FyraLabs/skystreamer

Repository files navigation

SkyStreamer

SkyStreamer is an AT Firehose consumer that streams new posts from Bluesky. It provides simplified wrapper data types and a streaming API for easy filtering of events on the AT Firehose, based on ATrium.

SkyStreamer is part of Project Zenith, an experimental social media analytics project by Fyra Labs.

Why?

The AT protocol firehose can be a very useful source of data, one may want to consume it in a more structured way. SkyStreamer helps filter out the noise and only stream new Bluesky posts from the firehose.

Planned Features

  • Make data types non-dependent on SurrealDB while maintaining data types
  • Export a crate for easy integration with other projects
  • SSL-independent implementation (Rustls/OpenSSL agnostic)
  • Optimized, multiple-threaded implementation
  • Configuration

Ethics

SkyStreamer collects large amounts of new data streaming from Bluesky itself, which then can be used for many various purposes.

While the network and the data itself is visibly public to everyone, Some users may be uncomfortable with their data being collected and used in this way, especially for machine learning or similar purposes.

Important

Please be mindful of the data you are collecting and how you are using it, and respect their consent if possible.

SkyStreamer comes with a streaming API that can be used alongside Rust's iterator API, which can be used to filter out data. However, it does not filter or redact any data by default, you will be responsible for your own data processing.

Fyra Labs is not responsible for any misuse of the data collected by SkyStreamer. You are responsible for your own actions.

Usage

SkyStreamer can be used as a library or as a CLI. The library provides a Tokio stream that can be used to stream data from the AT Firehose.

As a CLI

By default, SkyStreamer will stream its data into a SurrealDB database. You may change this using environment variables or CLI arguments.

You may also stream the data into an IETF RFC 4180 CSV-formatted file, or log it into the console.

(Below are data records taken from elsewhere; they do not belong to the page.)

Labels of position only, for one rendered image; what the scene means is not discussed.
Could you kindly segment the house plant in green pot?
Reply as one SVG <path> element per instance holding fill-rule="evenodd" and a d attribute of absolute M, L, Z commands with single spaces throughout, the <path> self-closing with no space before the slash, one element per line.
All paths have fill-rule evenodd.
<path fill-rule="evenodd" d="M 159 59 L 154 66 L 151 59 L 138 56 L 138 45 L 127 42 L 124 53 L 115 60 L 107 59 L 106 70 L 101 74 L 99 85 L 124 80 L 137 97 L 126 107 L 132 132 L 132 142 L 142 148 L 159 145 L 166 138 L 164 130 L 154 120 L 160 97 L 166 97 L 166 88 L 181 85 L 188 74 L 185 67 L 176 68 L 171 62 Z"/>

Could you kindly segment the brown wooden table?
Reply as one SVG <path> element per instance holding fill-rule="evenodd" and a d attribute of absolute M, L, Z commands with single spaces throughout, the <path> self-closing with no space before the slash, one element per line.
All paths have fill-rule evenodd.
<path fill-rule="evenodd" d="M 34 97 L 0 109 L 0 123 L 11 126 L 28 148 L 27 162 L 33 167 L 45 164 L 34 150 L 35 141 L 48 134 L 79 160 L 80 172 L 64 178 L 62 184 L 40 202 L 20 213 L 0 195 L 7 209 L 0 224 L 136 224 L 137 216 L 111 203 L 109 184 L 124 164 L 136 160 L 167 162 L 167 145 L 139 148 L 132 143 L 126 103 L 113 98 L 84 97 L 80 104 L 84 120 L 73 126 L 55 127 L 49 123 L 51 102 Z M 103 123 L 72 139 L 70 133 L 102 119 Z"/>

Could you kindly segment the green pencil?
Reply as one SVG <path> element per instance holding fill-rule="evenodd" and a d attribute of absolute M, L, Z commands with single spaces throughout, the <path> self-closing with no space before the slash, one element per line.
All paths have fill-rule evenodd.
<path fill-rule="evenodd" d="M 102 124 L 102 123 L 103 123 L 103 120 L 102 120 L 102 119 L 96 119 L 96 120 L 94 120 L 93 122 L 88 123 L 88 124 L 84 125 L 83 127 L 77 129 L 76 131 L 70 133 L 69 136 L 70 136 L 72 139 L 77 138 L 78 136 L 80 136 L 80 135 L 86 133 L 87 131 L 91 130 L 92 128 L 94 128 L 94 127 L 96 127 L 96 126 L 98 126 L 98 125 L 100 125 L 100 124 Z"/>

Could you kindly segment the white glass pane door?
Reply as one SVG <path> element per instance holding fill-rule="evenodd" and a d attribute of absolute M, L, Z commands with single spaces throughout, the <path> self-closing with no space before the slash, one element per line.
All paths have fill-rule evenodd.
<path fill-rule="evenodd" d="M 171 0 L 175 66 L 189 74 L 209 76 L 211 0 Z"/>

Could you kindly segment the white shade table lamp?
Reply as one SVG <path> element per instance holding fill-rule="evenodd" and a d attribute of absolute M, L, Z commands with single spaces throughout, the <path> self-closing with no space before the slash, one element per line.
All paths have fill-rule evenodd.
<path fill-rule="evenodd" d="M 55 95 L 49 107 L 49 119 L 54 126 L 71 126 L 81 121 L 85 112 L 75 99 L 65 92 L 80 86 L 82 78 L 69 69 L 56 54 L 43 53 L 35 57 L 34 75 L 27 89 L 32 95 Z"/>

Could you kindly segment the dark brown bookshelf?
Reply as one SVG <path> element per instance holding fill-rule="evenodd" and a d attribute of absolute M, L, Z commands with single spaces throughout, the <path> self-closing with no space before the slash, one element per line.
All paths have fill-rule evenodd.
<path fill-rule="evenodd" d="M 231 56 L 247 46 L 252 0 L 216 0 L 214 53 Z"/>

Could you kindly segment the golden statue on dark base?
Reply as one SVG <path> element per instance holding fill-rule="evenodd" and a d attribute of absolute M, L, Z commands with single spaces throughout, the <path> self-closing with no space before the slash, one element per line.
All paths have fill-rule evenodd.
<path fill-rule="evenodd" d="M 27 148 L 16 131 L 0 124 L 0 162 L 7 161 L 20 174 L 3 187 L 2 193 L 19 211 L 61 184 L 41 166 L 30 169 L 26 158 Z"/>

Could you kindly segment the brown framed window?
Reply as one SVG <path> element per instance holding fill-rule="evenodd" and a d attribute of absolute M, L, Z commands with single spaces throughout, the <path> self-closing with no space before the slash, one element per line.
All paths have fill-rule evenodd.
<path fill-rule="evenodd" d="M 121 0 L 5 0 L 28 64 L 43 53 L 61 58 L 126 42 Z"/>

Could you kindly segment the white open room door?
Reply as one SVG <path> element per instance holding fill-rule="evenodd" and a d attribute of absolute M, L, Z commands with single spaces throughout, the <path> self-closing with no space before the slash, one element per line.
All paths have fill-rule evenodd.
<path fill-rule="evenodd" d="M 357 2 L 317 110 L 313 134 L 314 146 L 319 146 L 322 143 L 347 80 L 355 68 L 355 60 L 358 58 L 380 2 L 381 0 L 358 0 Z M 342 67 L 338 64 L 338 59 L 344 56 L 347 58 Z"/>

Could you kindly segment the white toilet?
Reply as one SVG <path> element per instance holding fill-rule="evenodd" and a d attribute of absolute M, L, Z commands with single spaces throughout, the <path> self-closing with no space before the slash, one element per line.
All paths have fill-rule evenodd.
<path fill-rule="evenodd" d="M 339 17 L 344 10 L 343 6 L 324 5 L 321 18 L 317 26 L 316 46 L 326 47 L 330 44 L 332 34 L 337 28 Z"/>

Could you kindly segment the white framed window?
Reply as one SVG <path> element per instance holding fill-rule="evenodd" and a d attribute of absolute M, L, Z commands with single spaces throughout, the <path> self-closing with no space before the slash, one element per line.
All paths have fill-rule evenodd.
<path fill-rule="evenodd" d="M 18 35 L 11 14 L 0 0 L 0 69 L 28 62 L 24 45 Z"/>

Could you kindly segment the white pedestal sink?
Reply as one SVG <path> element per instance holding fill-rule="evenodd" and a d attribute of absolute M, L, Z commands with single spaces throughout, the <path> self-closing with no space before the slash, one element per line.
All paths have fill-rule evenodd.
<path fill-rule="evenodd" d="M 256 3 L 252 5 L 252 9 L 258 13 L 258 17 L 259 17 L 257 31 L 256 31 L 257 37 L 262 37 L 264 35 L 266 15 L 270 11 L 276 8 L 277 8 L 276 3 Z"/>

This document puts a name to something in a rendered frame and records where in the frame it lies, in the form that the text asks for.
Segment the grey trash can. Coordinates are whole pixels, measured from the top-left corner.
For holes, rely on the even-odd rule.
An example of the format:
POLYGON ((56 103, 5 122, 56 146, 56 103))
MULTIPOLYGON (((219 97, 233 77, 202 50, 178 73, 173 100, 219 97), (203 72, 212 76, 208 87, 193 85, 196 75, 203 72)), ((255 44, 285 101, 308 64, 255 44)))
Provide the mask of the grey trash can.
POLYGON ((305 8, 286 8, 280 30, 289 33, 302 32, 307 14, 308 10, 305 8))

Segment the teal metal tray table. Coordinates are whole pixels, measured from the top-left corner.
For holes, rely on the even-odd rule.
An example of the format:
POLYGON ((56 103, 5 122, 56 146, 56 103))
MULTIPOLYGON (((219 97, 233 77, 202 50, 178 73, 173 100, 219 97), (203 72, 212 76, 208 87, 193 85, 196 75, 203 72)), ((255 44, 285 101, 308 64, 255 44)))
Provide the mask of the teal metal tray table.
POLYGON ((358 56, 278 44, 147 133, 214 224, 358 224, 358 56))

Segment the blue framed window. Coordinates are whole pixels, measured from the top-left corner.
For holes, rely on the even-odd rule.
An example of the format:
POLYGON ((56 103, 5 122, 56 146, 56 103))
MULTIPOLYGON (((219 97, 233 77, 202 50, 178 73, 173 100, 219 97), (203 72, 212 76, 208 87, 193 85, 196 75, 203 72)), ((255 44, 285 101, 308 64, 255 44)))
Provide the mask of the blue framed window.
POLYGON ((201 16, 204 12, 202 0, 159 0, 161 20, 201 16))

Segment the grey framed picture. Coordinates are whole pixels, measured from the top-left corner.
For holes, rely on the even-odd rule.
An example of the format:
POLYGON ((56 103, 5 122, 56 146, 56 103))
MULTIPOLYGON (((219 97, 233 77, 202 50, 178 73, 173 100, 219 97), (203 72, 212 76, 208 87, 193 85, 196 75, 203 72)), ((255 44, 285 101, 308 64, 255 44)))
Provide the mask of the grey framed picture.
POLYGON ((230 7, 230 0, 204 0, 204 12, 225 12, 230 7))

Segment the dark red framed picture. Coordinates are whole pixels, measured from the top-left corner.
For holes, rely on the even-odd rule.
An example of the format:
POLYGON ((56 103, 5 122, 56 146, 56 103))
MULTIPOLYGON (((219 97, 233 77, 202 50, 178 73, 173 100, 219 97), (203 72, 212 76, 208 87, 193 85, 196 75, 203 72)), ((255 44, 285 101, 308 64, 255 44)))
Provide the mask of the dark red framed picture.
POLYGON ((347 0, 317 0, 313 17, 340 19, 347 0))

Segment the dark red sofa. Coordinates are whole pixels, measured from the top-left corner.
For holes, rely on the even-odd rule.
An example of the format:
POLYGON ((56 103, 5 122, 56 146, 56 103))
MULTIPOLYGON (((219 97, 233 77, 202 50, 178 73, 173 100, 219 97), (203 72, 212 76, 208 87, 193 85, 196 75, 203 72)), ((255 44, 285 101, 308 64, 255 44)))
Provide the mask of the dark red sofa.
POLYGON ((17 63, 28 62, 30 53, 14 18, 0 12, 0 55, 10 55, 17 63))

skystreamer -E csv -o data.csv

See skystreamer --help for more information.

As a library

Please see the skystreamer/examples directory for examples on how to use SkyStreamer as a library.

Prometheus Exporter

SkyStreamer also has a Prometheus exporter implementation that can be used to show statistics about Bluesky posts as a whole.

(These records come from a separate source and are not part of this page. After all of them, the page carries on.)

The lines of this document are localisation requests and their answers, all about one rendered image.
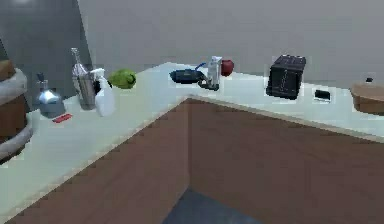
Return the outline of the clear white-capped bottle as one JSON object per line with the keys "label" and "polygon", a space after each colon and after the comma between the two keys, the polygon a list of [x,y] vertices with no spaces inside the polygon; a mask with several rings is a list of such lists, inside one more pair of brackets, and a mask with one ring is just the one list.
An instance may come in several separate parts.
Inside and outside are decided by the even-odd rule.
{"label": "clear white-capped bottle", "polygon": [[208,63],[207,78],[210,88],[216,88],[220,83],[221,61],[220,56],[212,56]]}

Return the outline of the black toaster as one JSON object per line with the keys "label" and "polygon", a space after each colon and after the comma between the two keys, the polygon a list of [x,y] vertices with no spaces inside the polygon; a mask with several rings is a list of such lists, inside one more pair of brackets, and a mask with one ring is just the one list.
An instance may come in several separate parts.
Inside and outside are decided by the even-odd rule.
{"label": "black toaster", "polygon": [[266,94],[296,100],[306,65],[303,56],[281,55],[270,67]]}

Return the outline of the brown kitchen counter cabinet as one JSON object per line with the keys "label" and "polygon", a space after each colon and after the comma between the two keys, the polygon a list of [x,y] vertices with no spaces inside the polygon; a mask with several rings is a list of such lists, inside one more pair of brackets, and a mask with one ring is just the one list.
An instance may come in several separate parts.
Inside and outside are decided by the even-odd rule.
{"label": "brown kitchen counter cabinet", "polygon": [[218,91],[180,85],[165,63],[117,90],[108,117],[66,102],[38,112],[23,152],[0,165],[0,224],[161,224],[187,189],[263,224],[384,224],[384,117],[351,93],[270,97],[235,73]]}

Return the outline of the red flat card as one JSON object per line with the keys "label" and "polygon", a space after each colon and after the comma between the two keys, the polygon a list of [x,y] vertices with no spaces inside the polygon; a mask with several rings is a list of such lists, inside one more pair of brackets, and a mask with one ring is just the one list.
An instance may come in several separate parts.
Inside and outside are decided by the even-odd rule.
{"label": "red flat card", "polygon": [[66,121],[66,120],[70,119],[71,117],[72,117],[71,114],[66,113],[66,114],[63,114],[63,115],[61,115],[61,116],[59,116],[59,117],[53,119],[52,121],[53,121],[54,123],[57,123],[57,124],[58,124],[58,123],[61,123],[61,122],[63,122],[63,121]]}

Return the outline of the white spray bottle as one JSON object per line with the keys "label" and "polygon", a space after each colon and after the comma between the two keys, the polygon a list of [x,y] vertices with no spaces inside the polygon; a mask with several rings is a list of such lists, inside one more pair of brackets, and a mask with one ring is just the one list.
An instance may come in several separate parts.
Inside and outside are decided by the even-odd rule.
{"label": "white spray bottle", "polygon": [[111,85],[104,77],[105,70],[97,68],[91,71],[94,80],[99,84],[100,90],[95,95],[95,106],[100,116],[111,115],[115,111],[115,98]]}

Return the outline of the black flat phone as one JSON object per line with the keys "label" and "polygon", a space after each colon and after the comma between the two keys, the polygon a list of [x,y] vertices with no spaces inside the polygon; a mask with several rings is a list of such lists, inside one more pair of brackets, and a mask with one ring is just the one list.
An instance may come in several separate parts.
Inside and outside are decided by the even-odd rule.
{"label": "black flat phone", "polygon": [[314,98],[321,101],[330,101],[331,94],[325,90],[316,90],[314,92]]}

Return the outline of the silver round kettle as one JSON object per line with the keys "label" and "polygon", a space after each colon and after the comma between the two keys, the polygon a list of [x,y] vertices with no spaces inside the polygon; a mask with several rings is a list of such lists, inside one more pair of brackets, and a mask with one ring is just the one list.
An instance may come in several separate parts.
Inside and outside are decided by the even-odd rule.
{"label": "silver round kettle", "polygon": [[40,93],[37,96],[40,113],[49,119],[63,115],[66,112],[61,95],[52,90],[43,73],[37,73]]}

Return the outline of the dark grey fridge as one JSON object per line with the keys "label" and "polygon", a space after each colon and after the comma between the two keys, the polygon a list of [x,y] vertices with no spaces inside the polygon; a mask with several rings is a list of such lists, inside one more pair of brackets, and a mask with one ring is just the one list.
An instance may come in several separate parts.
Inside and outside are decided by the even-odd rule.
{"label": "dark grey fridge", "polygon": [[0,0],[0,57],[28,78],[28,109],[37,108],[37,75],[62,97],[75,95],[71,50],[92,67],[78,0]]}

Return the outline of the clear glass bottle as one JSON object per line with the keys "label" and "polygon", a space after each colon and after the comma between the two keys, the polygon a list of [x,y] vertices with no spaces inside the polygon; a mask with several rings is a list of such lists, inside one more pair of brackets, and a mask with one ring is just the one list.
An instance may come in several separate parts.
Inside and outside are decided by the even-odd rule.
{"label": "clear glass bottle", "polygon": [[81,62],[80,58],[80,51],[77,48],[71,49],[72,56],[74,58],[74,65],[72,68],[72,79],[74,82],[74,87],[77,94],[81,93],[80,84],[79,84],[79,77],[86,75],[88,73],[87,69]]}

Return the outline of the silver metal cup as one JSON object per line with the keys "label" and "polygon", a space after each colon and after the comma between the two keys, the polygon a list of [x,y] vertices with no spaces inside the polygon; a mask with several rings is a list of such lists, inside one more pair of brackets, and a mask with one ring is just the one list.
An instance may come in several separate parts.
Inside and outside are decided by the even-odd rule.
{"label": "silver metal cup", "polygon": [[93,110],[95,108],[94,78],[91,73],[77,77],[79,84],[79,100],[83,110]]}

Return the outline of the red apple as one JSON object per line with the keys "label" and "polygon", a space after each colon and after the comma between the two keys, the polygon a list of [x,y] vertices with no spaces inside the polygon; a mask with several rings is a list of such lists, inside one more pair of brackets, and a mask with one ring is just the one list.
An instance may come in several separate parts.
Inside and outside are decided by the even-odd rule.
{"label": "red apple", "polygon": [[232,60],[225,59],[221,62],[221,75],[230,76],[234,69],[234,63]]}

See skystreamer-prometheus-exporter for the implentation.

You can also use the Docker image from ghcr.io/fyralabs/skystreamer-prometheus-exporter:latest to run the exporter. Configure it like you would normally configure Prometheus data sources.

The data itself only includes numbers of posts and various counters per metric, and does not include any actual post data except for external link domains and hashtags.

Environment Variables

  • MAX_SAMPLE_SIZE: Maximum number of posts to count before overflow, default is none (Max u64).
  • NORMALIZE_LANGS: Attempt to normalize post language codes to their respective IETF BCP 47 codes, default is true. Set to false to export raw codes from the AT firehose.

Older implementation

SkyStreamer was originally implemented as a simple Python script. You can find the old implementation in the legacy directory.

License

SkyStreamer is licensed under the MIT License. See the LICENSE file for more information.

This software is provided as-is, without any warranty or guarantee of any kind. Use at your own risk. Fyra Labs is not responsible for any misuse or damage caused by this software.